Designing a Business Intelligence System

Business Intelligence systems are very complicated. Yet, they are required in today’s business world. Managed information systems aren’t as relevant as they used to be. Business intelligence is now the tool in which the enterprise competes with. How do you design a BI system or decide what packages you need when you buy one? Here are some key points to consider when designing your new BI system.

Cost

BI systems can be very expensive. Not all businesses need the same features or the same kind of business intelligence, though. It’s important to consider the return on investment of the BI system. Make sure you aren’t overspending on your tech needs.

CRM Built-in

Customer relations management is a must today. There is no way around it. Businesses need to be able to see what is going on with their customers, understand their trends, and adjust the business accordingly. A business intelligence system that cannot perform CRM duties is not a worthwhile BI system.

Dashboards

Make sure that you are able to use the data from a BI system in a meaningful way. The primary means of interacting with a BI system is through dashboards. If users can’t understand the dashboard, or they have to piece together information on their own, the BI system isn’t doing its job. You need to have a business intelligence system that is easy to create and modify reports and dashboards. Tableau and QlikView are really good examples of companies that have designed BI systems that are very easy to use and understand.

Data Warehousing

Make sure that any Bi system has the capability to interact with your data warehouse. Be careful of this one. Though data warehousing may seem like a static topic, we are now in the age of big data. Data warehousing is being transformed into data lakes where information isn’t necessarily organized and clean. Systems like Hadoop build organized data on-demand from the chaotic data lake. Make sure the BI solution you design is capable of understanding and working with such systems. Big, organized data is a very old practice that will soon become obsolete as processing power goes up and costs of processing go down. The more ability we have to organize and clean random data on demand, the more systems like data lakes will take over.

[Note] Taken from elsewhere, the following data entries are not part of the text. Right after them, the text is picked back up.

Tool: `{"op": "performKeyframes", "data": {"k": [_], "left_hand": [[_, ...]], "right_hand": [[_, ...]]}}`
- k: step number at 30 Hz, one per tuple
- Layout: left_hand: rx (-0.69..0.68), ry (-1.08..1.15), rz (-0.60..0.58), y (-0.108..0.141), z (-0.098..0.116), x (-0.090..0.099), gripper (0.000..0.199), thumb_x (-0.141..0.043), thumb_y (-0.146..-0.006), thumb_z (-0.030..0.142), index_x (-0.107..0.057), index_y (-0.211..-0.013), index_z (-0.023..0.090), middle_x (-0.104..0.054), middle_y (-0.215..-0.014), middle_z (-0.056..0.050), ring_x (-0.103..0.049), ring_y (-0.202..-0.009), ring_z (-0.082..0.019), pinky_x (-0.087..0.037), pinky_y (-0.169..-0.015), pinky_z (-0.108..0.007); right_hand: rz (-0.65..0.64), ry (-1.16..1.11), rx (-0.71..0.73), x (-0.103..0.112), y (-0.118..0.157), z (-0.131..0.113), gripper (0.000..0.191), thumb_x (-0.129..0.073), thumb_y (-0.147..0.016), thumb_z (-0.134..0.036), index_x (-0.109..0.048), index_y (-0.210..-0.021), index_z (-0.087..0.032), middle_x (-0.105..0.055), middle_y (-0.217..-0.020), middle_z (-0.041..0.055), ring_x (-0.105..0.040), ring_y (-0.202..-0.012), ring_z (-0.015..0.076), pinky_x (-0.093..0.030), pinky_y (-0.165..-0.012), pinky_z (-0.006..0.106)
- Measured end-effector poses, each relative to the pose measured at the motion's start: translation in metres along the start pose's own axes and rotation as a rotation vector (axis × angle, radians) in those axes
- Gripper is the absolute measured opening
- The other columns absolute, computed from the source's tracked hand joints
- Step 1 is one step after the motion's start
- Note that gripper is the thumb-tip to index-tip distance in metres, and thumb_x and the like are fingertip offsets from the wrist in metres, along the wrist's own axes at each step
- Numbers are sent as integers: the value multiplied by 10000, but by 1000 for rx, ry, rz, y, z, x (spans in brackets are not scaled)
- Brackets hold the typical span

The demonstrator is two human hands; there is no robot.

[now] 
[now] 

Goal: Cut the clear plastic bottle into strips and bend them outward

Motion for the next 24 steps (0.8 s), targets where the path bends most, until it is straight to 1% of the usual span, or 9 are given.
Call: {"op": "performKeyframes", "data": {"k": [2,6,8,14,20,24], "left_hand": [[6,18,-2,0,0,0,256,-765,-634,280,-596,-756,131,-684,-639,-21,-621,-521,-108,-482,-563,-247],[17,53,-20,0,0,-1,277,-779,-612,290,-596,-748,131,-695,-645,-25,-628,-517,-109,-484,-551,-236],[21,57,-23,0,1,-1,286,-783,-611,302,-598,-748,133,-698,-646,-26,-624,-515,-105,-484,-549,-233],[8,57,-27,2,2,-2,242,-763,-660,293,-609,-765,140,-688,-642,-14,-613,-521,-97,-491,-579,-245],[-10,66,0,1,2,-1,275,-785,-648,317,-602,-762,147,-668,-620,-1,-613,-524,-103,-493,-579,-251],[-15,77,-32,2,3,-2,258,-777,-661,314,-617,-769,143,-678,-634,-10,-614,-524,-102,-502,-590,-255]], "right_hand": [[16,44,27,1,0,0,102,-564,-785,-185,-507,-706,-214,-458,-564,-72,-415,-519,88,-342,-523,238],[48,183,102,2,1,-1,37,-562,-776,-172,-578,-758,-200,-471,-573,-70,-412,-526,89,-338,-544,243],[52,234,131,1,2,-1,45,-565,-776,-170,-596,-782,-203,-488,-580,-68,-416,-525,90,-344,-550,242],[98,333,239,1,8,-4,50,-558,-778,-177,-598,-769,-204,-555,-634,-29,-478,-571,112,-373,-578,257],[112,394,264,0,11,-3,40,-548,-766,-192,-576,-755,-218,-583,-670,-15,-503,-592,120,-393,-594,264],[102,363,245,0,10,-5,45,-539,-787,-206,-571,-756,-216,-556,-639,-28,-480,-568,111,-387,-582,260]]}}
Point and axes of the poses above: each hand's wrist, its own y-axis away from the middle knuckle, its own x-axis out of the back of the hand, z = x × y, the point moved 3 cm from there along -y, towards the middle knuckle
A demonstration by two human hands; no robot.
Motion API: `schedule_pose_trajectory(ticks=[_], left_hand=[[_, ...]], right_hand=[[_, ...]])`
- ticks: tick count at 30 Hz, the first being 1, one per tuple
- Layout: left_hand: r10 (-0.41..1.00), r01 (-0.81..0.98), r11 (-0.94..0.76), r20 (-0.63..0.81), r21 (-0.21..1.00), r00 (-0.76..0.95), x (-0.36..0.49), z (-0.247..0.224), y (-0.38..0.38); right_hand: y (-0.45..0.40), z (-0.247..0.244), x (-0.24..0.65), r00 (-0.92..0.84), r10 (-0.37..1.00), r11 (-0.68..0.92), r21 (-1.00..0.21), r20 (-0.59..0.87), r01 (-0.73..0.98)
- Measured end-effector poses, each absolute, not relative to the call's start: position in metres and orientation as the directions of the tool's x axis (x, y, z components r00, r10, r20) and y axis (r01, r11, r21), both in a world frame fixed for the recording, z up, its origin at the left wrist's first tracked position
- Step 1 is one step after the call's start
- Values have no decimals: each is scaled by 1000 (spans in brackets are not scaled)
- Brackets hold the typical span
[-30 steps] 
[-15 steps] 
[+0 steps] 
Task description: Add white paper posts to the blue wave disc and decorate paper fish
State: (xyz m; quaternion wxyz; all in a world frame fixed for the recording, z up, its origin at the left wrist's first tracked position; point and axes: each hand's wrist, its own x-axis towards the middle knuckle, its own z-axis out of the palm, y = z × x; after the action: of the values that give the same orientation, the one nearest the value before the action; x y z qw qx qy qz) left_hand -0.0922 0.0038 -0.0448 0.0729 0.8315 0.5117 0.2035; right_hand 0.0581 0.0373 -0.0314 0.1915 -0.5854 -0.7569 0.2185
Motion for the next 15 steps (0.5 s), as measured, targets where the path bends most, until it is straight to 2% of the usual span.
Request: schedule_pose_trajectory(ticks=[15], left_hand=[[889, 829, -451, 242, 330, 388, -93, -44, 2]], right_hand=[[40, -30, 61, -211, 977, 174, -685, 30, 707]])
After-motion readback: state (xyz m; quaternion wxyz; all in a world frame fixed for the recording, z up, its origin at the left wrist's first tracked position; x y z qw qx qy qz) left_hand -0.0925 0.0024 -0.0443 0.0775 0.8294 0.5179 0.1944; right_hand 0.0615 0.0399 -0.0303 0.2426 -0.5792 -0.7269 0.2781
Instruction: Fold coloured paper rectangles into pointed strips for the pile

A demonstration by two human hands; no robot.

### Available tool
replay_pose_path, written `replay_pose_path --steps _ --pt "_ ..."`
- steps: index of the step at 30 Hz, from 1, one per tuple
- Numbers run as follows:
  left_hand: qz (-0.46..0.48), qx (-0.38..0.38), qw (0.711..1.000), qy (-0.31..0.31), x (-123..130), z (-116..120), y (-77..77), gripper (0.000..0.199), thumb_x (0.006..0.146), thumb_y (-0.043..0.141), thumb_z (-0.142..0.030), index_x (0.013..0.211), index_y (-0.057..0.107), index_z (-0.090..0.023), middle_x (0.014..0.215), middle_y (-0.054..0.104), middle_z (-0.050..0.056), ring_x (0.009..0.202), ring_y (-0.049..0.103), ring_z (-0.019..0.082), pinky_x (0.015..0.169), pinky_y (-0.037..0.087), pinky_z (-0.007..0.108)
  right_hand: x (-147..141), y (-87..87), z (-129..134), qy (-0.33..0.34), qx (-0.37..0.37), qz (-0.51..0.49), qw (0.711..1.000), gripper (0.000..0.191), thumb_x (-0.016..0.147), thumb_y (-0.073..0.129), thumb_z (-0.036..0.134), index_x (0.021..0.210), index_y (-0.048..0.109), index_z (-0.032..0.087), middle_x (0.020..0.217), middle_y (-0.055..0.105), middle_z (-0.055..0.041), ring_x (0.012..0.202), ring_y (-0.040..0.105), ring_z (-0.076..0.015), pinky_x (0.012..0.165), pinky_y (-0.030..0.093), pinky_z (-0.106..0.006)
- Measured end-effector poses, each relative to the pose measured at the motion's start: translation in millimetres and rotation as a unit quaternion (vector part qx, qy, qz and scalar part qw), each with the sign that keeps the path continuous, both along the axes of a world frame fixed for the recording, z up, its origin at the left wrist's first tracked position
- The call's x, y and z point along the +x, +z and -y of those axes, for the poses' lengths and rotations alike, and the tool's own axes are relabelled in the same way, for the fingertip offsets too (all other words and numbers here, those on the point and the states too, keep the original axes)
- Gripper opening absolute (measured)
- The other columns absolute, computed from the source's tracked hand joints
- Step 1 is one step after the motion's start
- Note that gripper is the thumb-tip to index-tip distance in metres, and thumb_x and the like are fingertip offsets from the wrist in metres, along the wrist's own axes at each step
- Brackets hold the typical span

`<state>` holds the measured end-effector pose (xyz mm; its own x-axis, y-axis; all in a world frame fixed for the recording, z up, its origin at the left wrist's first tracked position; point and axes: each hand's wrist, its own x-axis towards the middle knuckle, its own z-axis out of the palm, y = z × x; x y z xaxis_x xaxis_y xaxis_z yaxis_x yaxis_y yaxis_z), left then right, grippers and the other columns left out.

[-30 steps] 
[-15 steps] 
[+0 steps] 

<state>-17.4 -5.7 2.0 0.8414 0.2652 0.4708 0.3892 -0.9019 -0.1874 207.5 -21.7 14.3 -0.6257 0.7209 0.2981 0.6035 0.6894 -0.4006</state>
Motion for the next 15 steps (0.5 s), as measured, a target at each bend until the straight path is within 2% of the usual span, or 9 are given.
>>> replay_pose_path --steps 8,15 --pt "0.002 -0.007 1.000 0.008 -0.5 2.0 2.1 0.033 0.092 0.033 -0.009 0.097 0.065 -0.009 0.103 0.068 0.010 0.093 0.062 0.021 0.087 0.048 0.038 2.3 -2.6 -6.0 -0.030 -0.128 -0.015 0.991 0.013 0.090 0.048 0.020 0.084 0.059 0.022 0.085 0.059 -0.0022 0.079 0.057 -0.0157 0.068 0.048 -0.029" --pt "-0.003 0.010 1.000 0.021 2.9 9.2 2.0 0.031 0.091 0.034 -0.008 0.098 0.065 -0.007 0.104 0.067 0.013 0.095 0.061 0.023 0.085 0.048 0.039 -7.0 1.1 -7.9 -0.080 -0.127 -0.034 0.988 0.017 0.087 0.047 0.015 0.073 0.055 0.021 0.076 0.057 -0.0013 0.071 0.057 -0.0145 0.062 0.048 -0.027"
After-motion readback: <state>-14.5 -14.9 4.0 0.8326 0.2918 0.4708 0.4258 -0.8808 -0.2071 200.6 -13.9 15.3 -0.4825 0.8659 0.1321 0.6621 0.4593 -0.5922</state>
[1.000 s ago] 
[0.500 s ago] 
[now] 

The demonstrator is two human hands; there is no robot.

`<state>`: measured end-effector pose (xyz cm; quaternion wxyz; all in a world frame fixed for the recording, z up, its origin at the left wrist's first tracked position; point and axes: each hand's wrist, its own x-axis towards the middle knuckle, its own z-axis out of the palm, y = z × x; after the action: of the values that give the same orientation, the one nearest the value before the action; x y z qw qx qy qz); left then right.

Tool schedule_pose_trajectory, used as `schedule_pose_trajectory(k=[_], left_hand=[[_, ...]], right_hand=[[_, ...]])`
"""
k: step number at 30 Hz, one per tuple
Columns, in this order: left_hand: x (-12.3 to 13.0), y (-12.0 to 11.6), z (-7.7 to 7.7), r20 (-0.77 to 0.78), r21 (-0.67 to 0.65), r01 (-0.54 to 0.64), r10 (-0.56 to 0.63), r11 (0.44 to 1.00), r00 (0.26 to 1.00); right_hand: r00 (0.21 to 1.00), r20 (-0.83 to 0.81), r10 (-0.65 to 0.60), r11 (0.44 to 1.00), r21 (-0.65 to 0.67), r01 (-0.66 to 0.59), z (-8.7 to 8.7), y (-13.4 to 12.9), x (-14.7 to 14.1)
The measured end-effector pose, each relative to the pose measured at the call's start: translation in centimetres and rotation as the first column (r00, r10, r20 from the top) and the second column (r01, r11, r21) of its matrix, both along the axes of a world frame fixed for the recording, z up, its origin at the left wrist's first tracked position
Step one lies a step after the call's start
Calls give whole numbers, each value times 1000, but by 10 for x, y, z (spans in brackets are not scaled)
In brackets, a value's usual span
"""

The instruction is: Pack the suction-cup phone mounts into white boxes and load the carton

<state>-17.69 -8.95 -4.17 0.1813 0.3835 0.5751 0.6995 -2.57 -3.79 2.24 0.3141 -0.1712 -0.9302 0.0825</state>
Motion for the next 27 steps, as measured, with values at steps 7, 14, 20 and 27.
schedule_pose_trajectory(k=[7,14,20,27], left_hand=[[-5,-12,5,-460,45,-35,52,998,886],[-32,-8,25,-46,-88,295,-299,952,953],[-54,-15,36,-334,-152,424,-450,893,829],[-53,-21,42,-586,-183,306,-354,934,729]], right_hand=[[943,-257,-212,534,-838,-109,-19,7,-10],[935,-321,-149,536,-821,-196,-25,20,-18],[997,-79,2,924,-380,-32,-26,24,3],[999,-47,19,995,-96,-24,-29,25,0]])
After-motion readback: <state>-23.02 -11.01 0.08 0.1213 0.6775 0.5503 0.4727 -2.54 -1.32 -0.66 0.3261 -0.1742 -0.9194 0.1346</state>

Capture The Whole Business

There isn’t a point of trying to utilize business intelligence unless you capture the entire business in your data set. BI depends on the ability to pull data from every piece of the business. It needs to be able to see what is happening with your customers and when, unit sales, unit production, production bottlenecks and processes, past business deals, supplier information, the weather, etc… Business intelligence systems need access to as much data as possible. Make sure the BI system you design is able to fit into all parts of the business.

Extensibility

The business will evolve over time. All businesses need to or they will fail. As the business evolves, the business intelligence systems need to be able to evolve too. Make sure to design a way for BI systems to adapt as they are required to for the future.